Odierno and Defense Secretary Robert Gates have warned that the Iraqis have much work to do on the political front to make certain the relative stability is maintained.
"I think that the roots of democracy or representative government, if you want to call it that, in Iraq are still relatively shallow," Gates said Wednesday. "There is still a need for further reconciliation and ensuring that some of the issues between the Arabs and the Kurds are resolved peacefully."
For U.S. troops, many of whom have served as many as four tours in Iraq, the war is entering an unfamiliar stage.

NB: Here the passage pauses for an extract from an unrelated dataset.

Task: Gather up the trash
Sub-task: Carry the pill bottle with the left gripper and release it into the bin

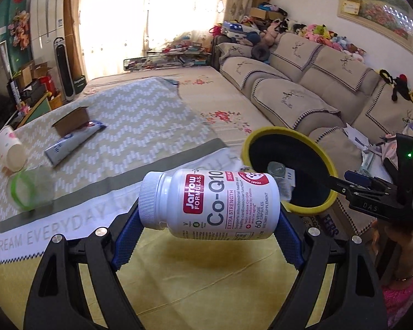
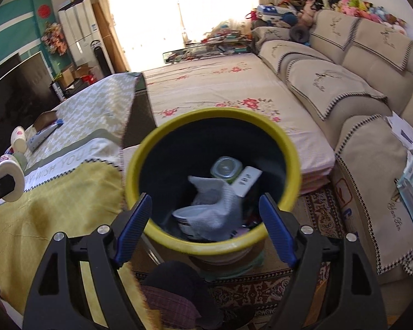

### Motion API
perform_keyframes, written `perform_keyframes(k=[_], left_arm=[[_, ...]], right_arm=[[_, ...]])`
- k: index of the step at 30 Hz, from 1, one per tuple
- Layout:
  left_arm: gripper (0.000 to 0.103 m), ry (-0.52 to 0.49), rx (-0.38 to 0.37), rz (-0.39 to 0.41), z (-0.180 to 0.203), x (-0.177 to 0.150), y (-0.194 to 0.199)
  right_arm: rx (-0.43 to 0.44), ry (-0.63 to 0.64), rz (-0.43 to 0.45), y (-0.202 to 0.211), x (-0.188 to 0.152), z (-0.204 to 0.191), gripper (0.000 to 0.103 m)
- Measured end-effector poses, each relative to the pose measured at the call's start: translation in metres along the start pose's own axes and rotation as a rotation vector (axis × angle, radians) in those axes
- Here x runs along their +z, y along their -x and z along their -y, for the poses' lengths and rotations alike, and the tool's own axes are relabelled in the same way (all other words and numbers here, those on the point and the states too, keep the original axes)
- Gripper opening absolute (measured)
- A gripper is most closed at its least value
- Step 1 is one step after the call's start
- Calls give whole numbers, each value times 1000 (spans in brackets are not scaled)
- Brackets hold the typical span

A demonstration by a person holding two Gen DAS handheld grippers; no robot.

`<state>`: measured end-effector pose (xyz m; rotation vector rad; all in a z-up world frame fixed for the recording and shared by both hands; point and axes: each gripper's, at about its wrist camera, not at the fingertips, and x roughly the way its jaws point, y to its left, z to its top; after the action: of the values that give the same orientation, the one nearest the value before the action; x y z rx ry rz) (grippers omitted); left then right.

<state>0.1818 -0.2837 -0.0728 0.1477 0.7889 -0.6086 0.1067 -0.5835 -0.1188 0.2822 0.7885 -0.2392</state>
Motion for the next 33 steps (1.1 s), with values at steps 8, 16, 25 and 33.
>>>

Sgt. 1st Class Alan Ezelle, whose Oregon National Guard unit is set to return to Iraq next month, said his commanders have stressed that Iraq is not the same place it was when the troops were last deployed to Baghdad in 2004-05.
Ezelle said his unit, an element of the 41st Infantry Brigade Combat Team, regularly faced heavy combat and ended its tour by handing security of an eastern Baghdad sector to ill-prepared Iraqi forces.
This time, the unit will probably be tasked with a mission of securing U.S. convoys.
The soldiers expect to find their Iraqi counterparts to be much more professional, Ezelle said.
As the unit awaited deployment orders, Ezelle said, many of the soldiers under his charge hoped they would draw Afghanistan, where they thought they might be of more use.
"As infantry, it's natural for soldiers to want to go where they could use what they were trained to do," Ezelle, 41, of Springfield, Ore., said. "I've been reminding the guys that this (Iraq) is an important mission. We might be able to say we were there when we started to wrap this thing up."